This had happened an hour or so ago, but he seemed to be coping. As
far as I could tell, half of the agony had come from the fact that he'd
been teaching two attractive young Swedish girls to surf at the time,
and had had to go limping out of the sea suddenly, thus losing face.
Mick had casually mentioned to me that an Australian woman would be
joining us, which meant we'd save another Rs250 on the taxi fare, as
we split it three ways. This seems like a nice economy to me. It wasn't.
Even the most money conscious person couldn't have put up with this
fucking woman with the saving of about 3.30 pounds. She looks like a
very ageing goth porn star with some of most awful fake breasts I've
ever seen, and talks as if she takes half a bottle of valium and maybe
some heroin every morning. When I'd first met her I'd wondered how she'd
stayed so pale, considering she'd been in the country for so many months.
Quickly I realised; it was because she was never out of the fucking
shops.
Mick took me to see his workshop, where a few Indians conspire to effectively
rebuild 60s and 70s Indian Lambretta scooters from scratch, which he
then intends to ship back to England. I think I want a scooter, though
my backpack is already heavy enough as it is. And I'll not dwell too
much on the pointless three hours I spent waiting for this fucking woman
after she spent five hours doing nothing instead of the maximum two
she promised (we got back to Mamallpuram at 11.30pm instead of 7.30pm).

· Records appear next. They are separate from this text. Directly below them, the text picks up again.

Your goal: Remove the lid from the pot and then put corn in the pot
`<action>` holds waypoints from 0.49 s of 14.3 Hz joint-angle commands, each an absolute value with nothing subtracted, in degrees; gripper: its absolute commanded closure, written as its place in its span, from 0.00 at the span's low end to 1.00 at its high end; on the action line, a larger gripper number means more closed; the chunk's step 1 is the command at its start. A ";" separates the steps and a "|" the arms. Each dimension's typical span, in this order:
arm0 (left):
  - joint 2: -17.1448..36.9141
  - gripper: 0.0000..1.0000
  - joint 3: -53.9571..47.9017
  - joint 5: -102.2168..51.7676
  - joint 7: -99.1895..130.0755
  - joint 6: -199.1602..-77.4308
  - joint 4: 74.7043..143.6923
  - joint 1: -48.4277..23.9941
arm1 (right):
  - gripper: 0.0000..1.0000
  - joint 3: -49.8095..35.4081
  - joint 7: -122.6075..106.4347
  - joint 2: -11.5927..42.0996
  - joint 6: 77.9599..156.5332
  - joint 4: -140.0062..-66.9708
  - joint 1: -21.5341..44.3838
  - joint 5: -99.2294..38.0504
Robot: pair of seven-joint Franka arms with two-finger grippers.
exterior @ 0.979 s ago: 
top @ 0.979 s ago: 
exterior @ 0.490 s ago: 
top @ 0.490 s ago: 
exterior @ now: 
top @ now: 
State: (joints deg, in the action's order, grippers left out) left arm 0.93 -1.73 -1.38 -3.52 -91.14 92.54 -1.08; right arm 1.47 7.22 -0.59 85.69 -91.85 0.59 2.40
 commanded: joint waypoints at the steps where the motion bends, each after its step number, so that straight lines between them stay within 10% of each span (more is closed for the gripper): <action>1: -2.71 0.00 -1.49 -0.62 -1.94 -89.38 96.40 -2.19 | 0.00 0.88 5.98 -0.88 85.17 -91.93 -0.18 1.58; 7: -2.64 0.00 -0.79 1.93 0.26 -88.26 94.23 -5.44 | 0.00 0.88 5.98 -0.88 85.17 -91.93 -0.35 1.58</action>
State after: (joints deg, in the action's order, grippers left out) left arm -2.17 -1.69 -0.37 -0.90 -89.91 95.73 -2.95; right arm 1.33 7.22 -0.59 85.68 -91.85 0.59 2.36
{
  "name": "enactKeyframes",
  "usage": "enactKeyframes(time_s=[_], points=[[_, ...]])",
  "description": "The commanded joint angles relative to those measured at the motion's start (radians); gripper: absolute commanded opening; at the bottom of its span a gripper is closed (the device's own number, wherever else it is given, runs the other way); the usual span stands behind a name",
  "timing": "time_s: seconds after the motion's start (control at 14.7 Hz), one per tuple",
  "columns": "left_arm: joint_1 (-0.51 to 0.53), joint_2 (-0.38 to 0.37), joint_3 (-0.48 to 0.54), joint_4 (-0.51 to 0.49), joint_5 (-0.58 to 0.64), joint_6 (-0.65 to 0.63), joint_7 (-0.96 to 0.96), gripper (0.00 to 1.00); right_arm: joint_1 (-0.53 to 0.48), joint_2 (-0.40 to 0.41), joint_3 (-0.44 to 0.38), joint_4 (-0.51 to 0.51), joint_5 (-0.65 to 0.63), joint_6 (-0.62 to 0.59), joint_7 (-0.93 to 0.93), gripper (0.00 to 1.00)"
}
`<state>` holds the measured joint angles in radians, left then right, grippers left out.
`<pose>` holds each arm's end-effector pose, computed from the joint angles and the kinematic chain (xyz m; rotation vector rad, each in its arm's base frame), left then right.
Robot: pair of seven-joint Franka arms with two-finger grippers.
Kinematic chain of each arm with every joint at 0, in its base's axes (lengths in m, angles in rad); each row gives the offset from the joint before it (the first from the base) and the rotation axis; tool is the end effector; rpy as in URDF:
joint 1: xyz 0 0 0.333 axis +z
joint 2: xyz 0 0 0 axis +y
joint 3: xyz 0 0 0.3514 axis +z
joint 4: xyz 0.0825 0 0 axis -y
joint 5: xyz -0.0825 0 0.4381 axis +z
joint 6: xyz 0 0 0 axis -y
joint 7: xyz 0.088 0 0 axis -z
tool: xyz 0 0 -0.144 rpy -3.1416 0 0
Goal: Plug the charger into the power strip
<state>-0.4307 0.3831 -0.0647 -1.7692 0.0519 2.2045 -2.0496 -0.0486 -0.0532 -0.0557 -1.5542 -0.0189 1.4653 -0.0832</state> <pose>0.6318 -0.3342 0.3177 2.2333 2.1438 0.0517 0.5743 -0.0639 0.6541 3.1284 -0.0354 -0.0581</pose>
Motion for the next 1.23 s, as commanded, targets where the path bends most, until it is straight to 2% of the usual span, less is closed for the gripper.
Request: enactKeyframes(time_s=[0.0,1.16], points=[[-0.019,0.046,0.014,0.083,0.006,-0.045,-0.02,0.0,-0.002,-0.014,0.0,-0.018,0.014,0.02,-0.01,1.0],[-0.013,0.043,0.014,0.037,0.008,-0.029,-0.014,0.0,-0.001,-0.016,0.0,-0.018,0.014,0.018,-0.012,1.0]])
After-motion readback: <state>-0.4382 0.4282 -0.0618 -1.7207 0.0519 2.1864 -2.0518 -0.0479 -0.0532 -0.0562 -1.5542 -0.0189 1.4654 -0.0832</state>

I had an interesting conversation with a social worker and a rastafied
beggar, anyway, which almost makes up for the wasted time.
I bought a sitar. I haven't yet tried to play or tune it, but I'm pretty
certain it's a good model. I paid exactly Rs5,000, including case, extra
strings, book and a few bits and bobs. Down the road, at the popular
and overpriced Sapstwara music, they offered what seemed to be the same
model for Rs7,000, albeit with a little plastic label saying where it
was made on it. When I woke up this morning I saw my sitar, and realised
how fucking massive it is. It really is. It's going to be like carting
a double bass round the country.
Part of this is because of the bollock. In the South, more popular than
the sitar is the rather dull veena. The veena, as well as the normal
pumpkin gourd at the bottom, also has a bollock on the other end, to
aid with resonating of the strings and suchlike. Probably beause of
the popularly of the bollocked-veena, all sitars you buy in Madras seem
to be fitted with this same, incongrous bollock. And the thing seems
to weigh as much as the rest of the instrument put together, which can't
be right.
Today is my day of rest. It began with a swim, followed by a return
to my guesthouse to see a large group of Indians gathered around a man
with what seemed to be a dead, ginger mink. I'm not sure what he was
doing, or why he was scraping at the thing and giving the Indians bits
of it to smell. For some reason Mamallpuram seems to be rife with people
carrying dead things; on the bus, a lady tried to sell me two stuffed,
and very astonished-looking, squirrels, and yesterday a man with a dog
skin (head inc.) draped over his arm was wandering through the bus station.
No one seemed to be buying.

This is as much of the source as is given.